Preventing user reads from setting IN_ATIME as soon as MNT_RDONLY is set
on a downgrade to read-only seems to be the right thing to do.

> ufs_itimes()
> is also called in stat() but I think that is less common than close()
> (except for some tree walks).  WIth non-delayed marking, ufs_itimes()
> would still have to check fs_ronly, and the only gain would be that
> it could then skip checking the marks except as an invariants check.
> But it can gain like that even with delayed setting -- just ignore any
> old marks while fs_ronly (except as an invariants check), but clear them
> at mount or unmount time so that there shouldn't be any.

I think that setting the marks when the file system is read-only causes
the syncer to do extra work.  I think that ffs_sync() still gets called
if the file system is read-only, and if it encounters any inodes with
marks set, it calls ffs_syncvnode() on them.

>> The early IN_ACCESS flag setting in ufs_setattr(), before the MNT_RDONLY
>> check, appears to be protected by the MNT_RDONLY check in
>> vfs_mark_atime().
> 
> Thanks, I had forgotten about that.  In vfs_mark_atime(), there is much
> more efficiency to be gained by not setting marks that will be discarded,
> since it takes a VOP to set them and many file systems don't support
> this setting.  However, it is hard for vfs_mark_atime() to know when the
> mark will be discarded without calling the fs:
> 
> - it already doesn't know which fs's support it
> - it should be checking fs_ronly for ffs

I think that MNT_RDONLY is correct here.  We want to stop new atime
updates as soon as the downgrade starts, just like we stop new
user-initiated writes.

> - it seems to be missing locking for MNT_NOATIME and MNT_RDONLY
> 
> fs-level locking for MNT_NOATIME and MNT_RDONLY and fs_ronly is dubious
> too.  Upper layers set the MNT flags before giving VOP_MOUNT() a chance
> to adjust the marks.  This is automatically safe in one direction only
> (e.g., setting MNT_NOATIME or MNT_RDONLY is fail-safe since it stops
> changes), and always bad for strict invariants.

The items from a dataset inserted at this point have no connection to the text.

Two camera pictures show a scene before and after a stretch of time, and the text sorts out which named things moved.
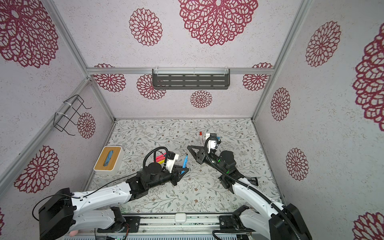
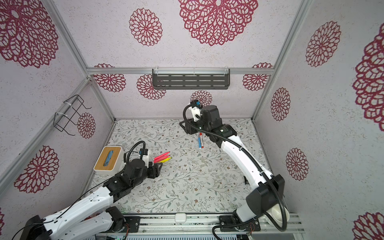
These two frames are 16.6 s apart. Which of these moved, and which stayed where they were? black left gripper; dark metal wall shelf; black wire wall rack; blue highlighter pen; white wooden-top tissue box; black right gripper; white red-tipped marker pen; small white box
Moved: black right gripper; black left gripper; blue highlighter pen
Stayed: black wire wall rack; dark metal wall shelf; white red-tipped marker pen; white wooden-top tissue box; small white box
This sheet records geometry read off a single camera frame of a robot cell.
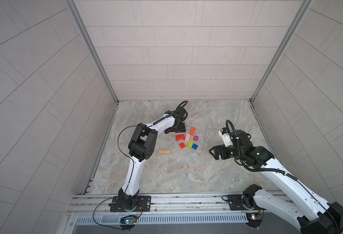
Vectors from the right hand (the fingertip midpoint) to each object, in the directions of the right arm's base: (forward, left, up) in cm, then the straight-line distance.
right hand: (215, 150), depth 76 cm
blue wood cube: (+9, +9, -12) cm, 18 cm away
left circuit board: (-27, +44, -9) cm, 52 cm away
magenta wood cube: (+16, +7, -13) cm, 21 cm away
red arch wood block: (+15, +18, -9) cm, 25 cm away
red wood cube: (+10, +17, -12) cm, 23 cm away
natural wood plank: (+6, +28, -11) cm, 31 cm away
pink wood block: (+15, +13, -11) cm, 23 cm away
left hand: (+24, +17, -11) cm, 31 cm away
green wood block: (+11, +11, -11) cm, 19 cm away
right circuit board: (-28, -15, -15) cm, 35 cm away
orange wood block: (+21, +9, -12) cm, 26 cm away
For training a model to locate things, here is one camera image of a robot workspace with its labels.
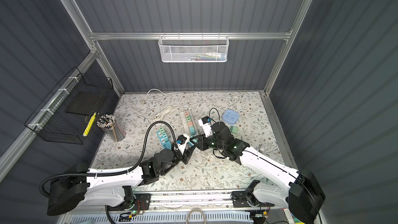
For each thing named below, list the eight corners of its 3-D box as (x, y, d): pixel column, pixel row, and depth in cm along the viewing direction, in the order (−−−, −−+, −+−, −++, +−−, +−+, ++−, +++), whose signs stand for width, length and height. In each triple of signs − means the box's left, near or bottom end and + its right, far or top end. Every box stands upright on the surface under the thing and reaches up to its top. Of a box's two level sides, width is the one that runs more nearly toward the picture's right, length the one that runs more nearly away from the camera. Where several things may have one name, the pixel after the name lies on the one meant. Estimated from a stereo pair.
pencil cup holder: (110, 141, 96) (94, 126, 82) (114, 130, 102) (100, 114, 87) (123, 141, 96) (109, 126, 82) (127, 130, 102) (114, 114, 87)
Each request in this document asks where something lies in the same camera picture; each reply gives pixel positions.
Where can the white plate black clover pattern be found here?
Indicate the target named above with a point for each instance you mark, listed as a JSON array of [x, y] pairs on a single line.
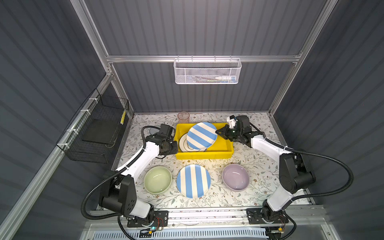
[[184, 147]]

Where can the yellow plastic bin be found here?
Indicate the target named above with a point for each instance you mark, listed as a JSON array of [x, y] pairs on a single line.
[[221, 149]]

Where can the pink plastic cup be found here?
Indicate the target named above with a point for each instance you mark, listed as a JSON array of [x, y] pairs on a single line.
[[184, 117]]

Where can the white tube in basket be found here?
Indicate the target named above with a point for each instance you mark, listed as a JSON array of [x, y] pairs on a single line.
[[229, 79]]

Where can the white wire mesh basket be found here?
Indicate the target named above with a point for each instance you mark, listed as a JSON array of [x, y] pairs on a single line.
[[203, 70]]

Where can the light green bowl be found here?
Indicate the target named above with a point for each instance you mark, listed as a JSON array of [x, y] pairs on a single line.
[[157, 180]]

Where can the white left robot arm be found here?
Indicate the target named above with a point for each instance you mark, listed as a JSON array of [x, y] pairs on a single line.
[[119, 194]]

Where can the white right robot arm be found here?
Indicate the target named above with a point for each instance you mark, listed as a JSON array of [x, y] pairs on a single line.
[[295, 173]]

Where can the lavender bowl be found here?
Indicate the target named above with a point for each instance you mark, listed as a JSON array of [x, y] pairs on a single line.
[[235, 177]]

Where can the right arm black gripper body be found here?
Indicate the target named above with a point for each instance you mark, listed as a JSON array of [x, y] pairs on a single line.
[[231, 134]]

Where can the frosted blue plastic cup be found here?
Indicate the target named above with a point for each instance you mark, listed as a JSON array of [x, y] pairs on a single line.
[[153, 131]]

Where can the black wire basket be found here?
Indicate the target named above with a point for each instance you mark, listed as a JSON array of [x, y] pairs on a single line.
[[96, 133]]

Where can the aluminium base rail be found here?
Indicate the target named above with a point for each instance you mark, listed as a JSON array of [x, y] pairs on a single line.
[[235, 223]]

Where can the yellow tag on basket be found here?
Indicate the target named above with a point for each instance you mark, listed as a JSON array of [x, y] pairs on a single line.
[[123, 117]]

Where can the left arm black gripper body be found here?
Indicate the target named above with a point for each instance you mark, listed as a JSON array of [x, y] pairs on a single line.
[[171, 148]]

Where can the floral patterned table mat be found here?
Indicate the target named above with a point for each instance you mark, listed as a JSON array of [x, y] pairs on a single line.
[[262, 169]]

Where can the blue white striped plate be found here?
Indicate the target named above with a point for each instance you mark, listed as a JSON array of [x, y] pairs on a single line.
[[202, 136], [193, 181]]

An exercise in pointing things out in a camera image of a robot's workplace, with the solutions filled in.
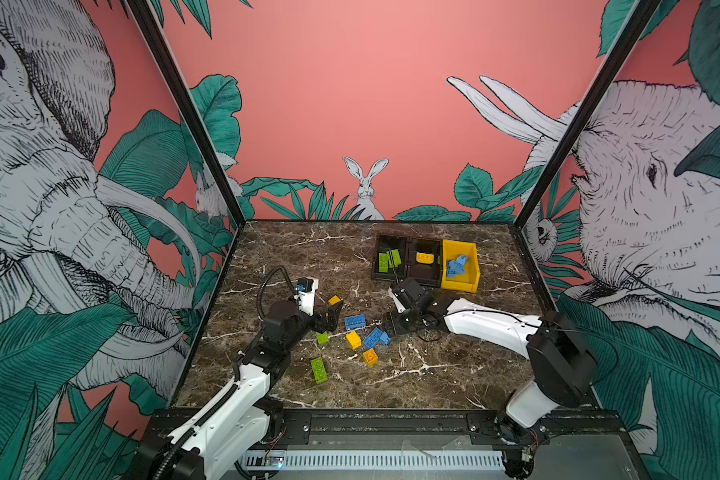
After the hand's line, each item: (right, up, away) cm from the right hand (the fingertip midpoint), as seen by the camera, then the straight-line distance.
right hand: (388, 323), depth 85 cm
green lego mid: (-20, -6, +4) cm, 21 cm away
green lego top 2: (+4, +18, +20) cm, 28 cm away
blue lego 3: (+24, +12, +18) cm, 33 cm away
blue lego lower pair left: (-4, -6, +4) cm, 8 cm away
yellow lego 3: (+15, +18, +22) cm, 32 cm away
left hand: (-16, +9, -5) cm, 19 cm away
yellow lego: (-17, +4, +13) cm, 22 cm away
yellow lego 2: (-10, -6, +2) cm, 12 cm away
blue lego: (-10, -1, +7) cm, 12 cm away
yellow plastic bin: (+29, +10, +16) cm, 35 cm away
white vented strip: (+20, -29, -15) cm, 38 cm away
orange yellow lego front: (-5, -9, -2) cm, 11 cm away
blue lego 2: (+26, +16, +18) cm, 35 cm away
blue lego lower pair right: (-1, -5, +1) cm, 5 cm away
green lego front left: (-20, -12, -3) cm, 23 cm away
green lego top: (0, +17, +19) cm, 25 cm away
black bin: (+15, +13, +18) cm, 26 cm away
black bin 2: (0, +24, +29) cm, 37 cm away
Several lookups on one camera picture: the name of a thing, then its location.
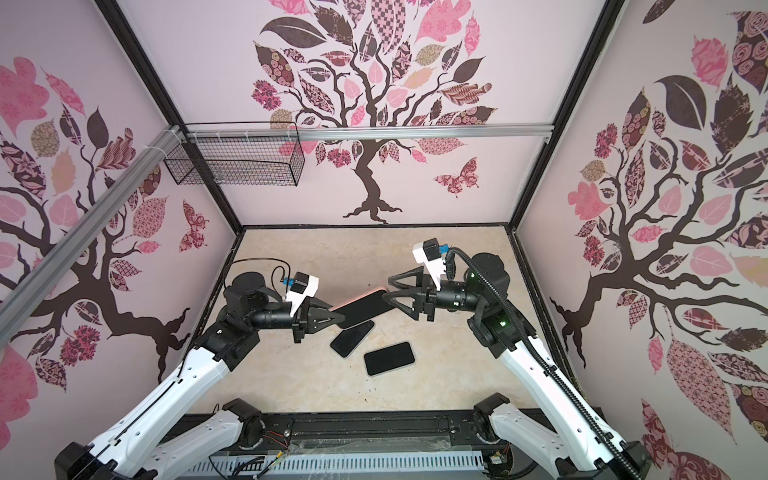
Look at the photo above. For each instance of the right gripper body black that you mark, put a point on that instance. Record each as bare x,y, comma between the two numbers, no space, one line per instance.
434,300

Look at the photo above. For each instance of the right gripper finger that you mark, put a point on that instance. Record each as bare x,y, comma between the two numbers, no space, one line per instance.
407,301
410,279

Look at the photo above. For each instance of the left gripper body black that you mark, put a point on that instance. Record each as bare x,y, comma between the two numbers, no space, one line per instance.
299,323

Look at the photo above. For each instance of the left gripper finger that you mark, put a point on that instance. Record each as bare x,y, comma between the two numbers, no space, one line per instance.
315,323
318,311

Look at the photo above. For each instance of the black smartphone from pink case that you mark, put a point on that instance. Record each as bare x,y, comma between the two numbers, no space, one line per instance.
355,317

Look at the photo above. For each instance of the pink silicone phone case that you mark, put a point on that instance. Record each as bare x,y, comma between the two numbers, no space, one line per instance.
369,301

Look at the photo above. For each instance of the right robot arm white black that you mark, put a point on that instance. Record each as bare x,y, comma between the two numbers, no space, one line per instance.
528,360

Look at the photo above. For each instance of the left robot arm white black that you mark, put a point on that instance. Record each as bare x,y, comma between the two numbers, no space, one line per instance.
180,384

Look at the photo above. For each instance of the middle black smartphone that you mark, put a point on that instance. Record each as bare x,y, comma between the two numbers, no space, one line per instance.
348,340

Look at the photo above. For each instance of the right black smartphone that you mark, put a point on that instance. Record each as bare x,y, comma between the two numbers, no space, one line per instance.
389,358

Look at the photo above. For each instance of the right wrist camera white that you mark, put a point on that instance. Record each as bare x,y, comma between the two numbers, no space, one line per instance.
430,254

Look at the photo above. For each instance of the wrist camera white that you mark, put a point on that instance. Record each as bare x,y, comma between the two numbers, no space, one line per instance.
300,287
430,254

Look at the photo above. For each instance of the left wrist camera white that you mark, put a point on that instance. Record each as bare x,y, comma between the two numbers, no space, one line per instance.
300,287

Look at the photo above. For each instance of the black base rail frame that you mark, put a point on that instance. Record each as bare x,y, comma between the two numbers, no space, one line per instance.
281,429

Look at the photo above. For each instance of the black wire basket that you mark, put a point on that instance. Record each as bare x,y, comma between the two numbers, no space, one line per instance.
258,153

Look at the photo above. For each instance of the white slotted cable duct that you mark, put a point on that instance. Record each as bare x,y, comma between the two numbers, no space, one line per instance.
335,466

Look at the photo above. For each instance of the aluminium rail back wall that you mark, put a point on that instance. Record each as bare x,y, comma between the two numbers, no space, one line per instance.
375,133

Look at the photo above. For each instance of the aluminium rail wall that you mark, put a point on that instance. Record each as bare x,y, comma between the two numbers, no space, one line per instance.
375,133
24,299

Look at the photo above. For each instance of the aluminium rail left wall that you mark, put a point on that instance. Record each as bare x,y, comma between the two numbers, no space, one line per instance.
24,299

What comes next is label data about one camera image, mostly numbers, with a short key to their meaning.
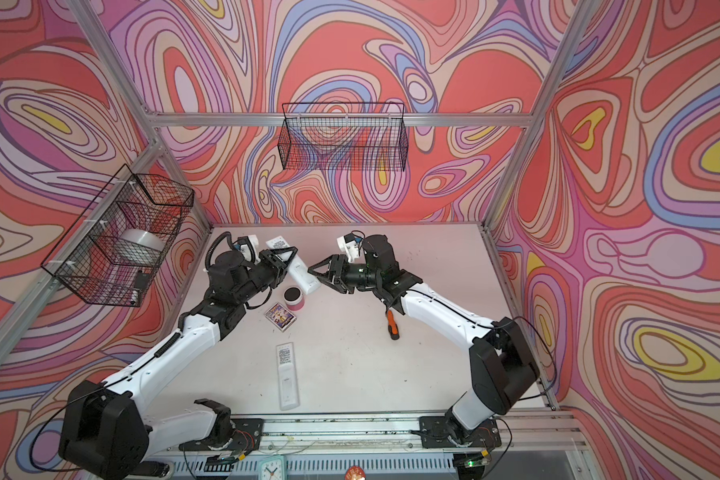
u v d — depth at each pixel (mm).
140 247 701
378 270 614
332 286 731
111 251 737
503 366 431
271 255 699
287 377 816
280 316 931
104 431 387
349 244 733
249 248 677
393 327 902
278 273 689
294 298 929
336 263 673
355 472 688
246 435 722
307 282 719
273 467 677
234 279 597
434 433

Maybe a reasonable way to handle this would be to set the
flags before calling VOP_MOUNT() when they are being changed from 0 to
1, and clear them after calling VOP_MOUNT() when changing them from 1 to
0. Adding explicit locking sounds painful ...

> I now use the following fixes:

> % Index: ufs_vnops.c
> % ===================================================================
> % RCS file: /home/ncvs/src/sys/ufs/ufs/ufs_vnops.c,v
> % retrieving revision 1.293
> % diff -u -2 -r1.293 ufs_vnops.c
> % --- ufs_vnops.c	8 Nov 2007 17:21:51 -0000	1.293
> % +++ ufs_vnops.c	2 Dec 2007 04:56:58 -0000
> % @@ -89,4 +89,5 @@
> %  #endif
> % 
> % +#include <ufs/ffs/fs.h>
> %  #include <ufs/ffs/ffs_extern.h>
> % 
> % @@ -137,8 +138,38 @@
> % 
> %  	ip = VTOI(vp);
> % +	/*
> % +	 * MNT_RDONLY can barely be trusted here.  Full r/o mode is indicated
> % +	 * by fs_ronly, and the MNT_RDONLY setting [should] differ from the
> % +	 * fs_ronly setting only during transition from r/w mode to r/o mode.
> % +	 * We set IN_ACCESS even in full r/o mode, so we must discard it
> % +	 * unconditionally here.  During the transition, we must convert
> % +	 * IN_CHANGE | IN_UPDATE to IN_MODIFIED, since some callers neglect
> % +	 * to set IN_MODIFIED.  We also set the timestamps indicated by
> % +	 * IN_CHANGE | IN_UPDATE normally during the transition, since the
> % +	 * update marks may have been set correctly before the transition and
> % +	 * not yet converted into timestamps.  Callers that set IN_CHANGE |
> % +	 * IN_UPDATE during the transition are buggy, since userland writes
> % +	 * are supposed to be denied (by MNT_RDONLY checks) during the
> % +	 * transition, while kernel writes should should only be for syncs
> % +	 * and syncs should not touch timestamps except to convert old
> % +	 * update marks to timestamps.  Callers that set any update mark or
> % +	 * modification flag except IN_ACCESS while in full r/o mode are
> % +	 * broken; we will panic for them later.
> % +	 */
> %  	if ((vp->v_mount->mnt_flag & MNT_RDONLY) != 0)
> % -		goto out;
> % +		ip->i_flag &= ~IN_ACCESS;

IN_ACCESS might have been set before the downgrade request.  As written,
this change will toss out the timestamp update.  I think it would be
better to use fs_ronly here, but it would be more efficient to check
MNT_RDONLY in ffs_*read() and eliminate these two lines of code.